◆ Task prompt:
Return the data that follows exactly, with each line intact.

**** Given information

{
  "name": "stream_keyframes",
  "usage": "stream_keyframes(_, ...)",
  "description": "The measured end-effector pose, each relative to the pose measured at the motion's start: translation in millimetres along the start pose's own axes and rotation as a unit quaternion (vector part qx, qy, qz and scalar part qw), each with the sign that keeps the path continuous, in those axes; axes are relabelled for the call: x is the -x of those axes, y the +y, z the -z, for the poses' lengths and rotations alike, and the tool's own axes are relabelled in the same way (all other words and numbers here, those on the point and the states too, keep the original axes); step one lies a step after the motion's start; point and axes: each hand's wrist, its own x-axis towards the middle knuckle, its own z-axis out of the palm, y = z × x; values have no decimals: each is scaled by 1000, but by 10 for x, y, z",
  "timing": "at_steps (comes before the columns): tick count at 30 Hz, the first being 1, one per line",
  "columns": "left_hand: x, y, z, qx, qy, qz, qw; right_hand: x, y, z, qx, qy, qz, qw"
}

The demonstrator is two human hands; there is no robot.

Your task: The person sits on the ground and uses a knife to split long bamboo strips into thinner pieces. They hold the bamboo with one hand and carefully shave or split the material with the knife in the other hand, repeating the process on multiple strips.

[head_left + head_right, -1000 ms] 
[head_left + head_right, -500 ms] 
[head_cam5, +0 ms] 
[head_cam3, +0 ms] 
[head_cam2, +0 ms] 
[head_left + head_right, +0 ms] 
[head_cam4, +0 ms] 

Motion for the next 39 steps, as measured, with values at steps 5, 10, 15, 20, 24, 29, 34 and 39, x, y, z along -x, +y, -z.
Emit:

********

◆ Written answer:
{
  "name": "stream_keyframes",
  "usage": "stream_keyframes(_, ...)",
  "description": "The measured end-effector pose, each relative to the pose measured at the motion's start: translation in millimetres along the start pose's own axes and rotation as a unit quaternion (vector part qx, qy, qz and scalar part qw), each with the sign that keeps the path continuous, in those axes; axes are relabelled for the call: x is the -x of those axes, y the +y, z the -z, for the poses' lengths and rotations alike, and the tool's own axes are relabelled in the same way (all other words and numbers here, those on the point and the states too, keep the original axes); step one lies a step after the motion's start; point and axes: each hand's wrist, its own x-axis towards the middle knuckle, its own z-axis out of the palm, y = z × x; values have no decimals: each is scaled by 1000, but by 10 for x, y, z",
  "timing": "at_steps (comes before the columns): tick count at 30 Hz, the first being 1, one per line",
  "columns": "left_hand: x, y, z, qx, qy, qz, qw; right_hand: x, y, z, qx, qy, qz, qw"
}

The demonstrator is two human hands; there is no robot.

Your task: The person sits on the ground and uses a knife to split long bamboo strips into thinner pieces. They hold the bamboo with one hand and carefully shave or split the material with the knife in the other hand, repeating the process on multiple strips.

[head_left + head_right, -1000 ms] 
[head_left + head_right, -500 ms] 
[head_cam5, +0 ms] 
[head_cam3, +0 ms] 
[head_cam2, +0 ms] 
[head_left + head_right, +0 ms] 
[head_cam4, +0 ms] 

Motion for the next 39 steps, as measured, with values at steps 5, 10, 15, 20, 24, 29, 34 and 39, x, y, z along -x, +y, -z.
Emit:

The answer has been given in full.